A cache is a fast copy of slow data, and every caching decision is really two decisions: how writes flow (the strategy) and what gets thrown out when it’s full (the eviction policy). Get those right and you’ve absorbed most of your read load; get them wrong and you serve stale data, lose writes, or fall over the moment a hot key expires.

Key vocabulary

Cache hit / miss: A hit serves data straight from the cache; a miss falls through to the source of truth (DB) and usually populates the cache. Hit ratio is the headline metric.
Cache-aside vs write-through: Cache-aside: the app loads the cache lazily on a miss. Write-through: every write goes to cache and DB together. Aside optimizes reads; write-through keeps the cache fresh at write time.
Eviction vs expiry: Eviction (LRU/LFU/FIFO) removes entries because the cache is full. Expiry (TTL) removes them because they're too old. They're orthogonal — you usually use both.
Stale read: Serving a cached value the DB has since changed. The fundamental cache tradeoff: speed bought with a window of possible staleness.
Thundering herd / stampede: When a hot key expires, every concurrent request misses simultaneously and stampedes the database with identical recomputations — a self-inflicted load spike.

Write strategies

FIG 1 · cache-aside vs write-through Cache-aside loads lazily on a miss and the app owns both stores; write-through writes cache and DB together on every write, so the cache is never stale.

Strategy	Use when	Avoid when	Gotcha
Cache-aside (lazy)	read-heavy workloads; most common default	writes must be instantly reflected in cache	first read after a write is a miss; risk of stale entries until TTL
Write-through	you need the cache always consistent with the DB	write-heavy paths where the extra write hurts latency	slower writes; caches data that may never be read
Write-back (write-behind)	very write-heavy, can tolerate some loss for speed	data you cannot afford to lose	a crash before flush loses the un-written data

Cache-aside optimizes reads; write-through optimizes freshness; write-back optimizes write speed.

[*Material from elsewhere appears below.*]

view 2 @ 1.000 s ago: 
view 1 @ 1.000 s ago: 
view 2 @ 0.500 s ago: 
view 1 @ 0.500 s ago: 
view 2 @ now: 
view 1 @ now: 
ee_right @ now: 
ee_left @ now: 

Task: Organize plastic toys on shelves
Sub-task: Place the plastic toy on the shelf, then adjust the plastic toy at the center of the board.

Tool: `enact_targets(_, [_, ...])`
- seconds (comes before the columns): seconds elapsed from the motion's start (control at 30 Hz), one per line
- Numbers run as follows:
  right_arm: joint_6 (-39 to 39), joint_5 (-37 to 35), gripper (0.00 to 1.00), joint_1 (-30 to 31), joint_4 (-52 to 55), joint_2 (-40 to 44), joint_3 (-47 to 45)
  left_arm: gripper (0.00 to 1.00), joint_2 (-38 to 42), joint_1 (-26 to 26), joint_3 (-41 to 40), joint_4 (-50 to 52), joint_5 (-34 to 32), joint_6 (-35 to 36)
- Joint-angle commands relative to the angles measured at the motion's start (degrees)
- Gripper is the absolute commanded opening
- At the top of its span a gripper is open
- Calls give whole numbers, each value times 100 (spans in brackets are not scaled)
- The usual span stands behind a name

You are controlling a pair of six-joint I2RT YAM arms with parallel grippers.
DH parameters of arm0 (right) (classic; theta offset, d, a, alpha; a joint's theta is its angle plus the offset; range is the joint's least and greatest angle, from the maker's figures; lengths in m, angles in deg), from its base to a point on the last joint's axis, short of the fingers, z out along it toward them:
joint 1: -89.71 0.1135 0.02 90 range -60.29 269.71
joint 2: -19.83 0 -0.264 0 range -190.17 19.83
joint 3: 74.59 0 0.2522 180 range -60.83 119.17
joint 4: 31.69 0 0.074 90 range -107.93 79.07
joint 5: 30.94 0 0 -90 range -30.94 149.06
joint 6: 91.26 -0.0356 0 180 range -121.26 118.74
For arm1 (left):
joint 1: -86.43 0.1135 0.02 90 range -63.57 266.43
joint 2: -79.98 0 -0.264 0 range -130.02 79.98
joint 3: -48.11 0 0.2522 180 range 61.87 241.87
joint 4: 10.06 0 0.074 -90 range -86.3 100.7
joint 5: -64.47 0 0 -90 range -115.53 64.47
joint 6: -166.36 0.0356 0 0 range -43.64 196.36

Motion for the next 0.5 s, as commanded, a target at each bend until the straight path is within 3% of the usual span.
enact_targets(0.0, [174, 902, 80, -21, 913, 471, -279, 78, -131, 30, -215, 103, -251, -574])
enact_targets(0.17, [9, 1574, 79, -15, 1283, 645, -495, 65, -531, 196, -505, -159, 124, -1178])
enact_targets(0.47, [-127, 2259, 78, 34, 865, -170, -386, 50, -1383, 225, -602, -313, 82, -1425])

The strategies sit on a clear spectrum. Cache-aside makes the application responsible for the cache — it’s the pragmatic default because it only caches what’s actually read and degrades gracefully (if the cache dies, you just hit the DB). Write-through trades write latency for freshness — the cache is never stale because every write hits both stores, but you pay a double write and cache data that may never be read. Write-back is the fastest writer (acknowledge from the cache, flush to the DB asynchronously) and the most dangerous — a crash between acknowledge and flush loses committed-looking data, so it’s only for data you can afford to lose.

Eviction policies

When the cache fills, something must go. The policy decides what:

LRU (least-recently-used) evicts the entry untouched for the longest — great when recent access predicts future access, which is true often enough that LRU is the common default.
LFU (least-frequently-used) evicts the entry with the fewest hits — better when popularity is stable (a few items are perennially hot regardless of recency).
FIFO evicts the oldest-inserted regardless of use — simple, but it’ll throw out a hot item just because it’s been around a while.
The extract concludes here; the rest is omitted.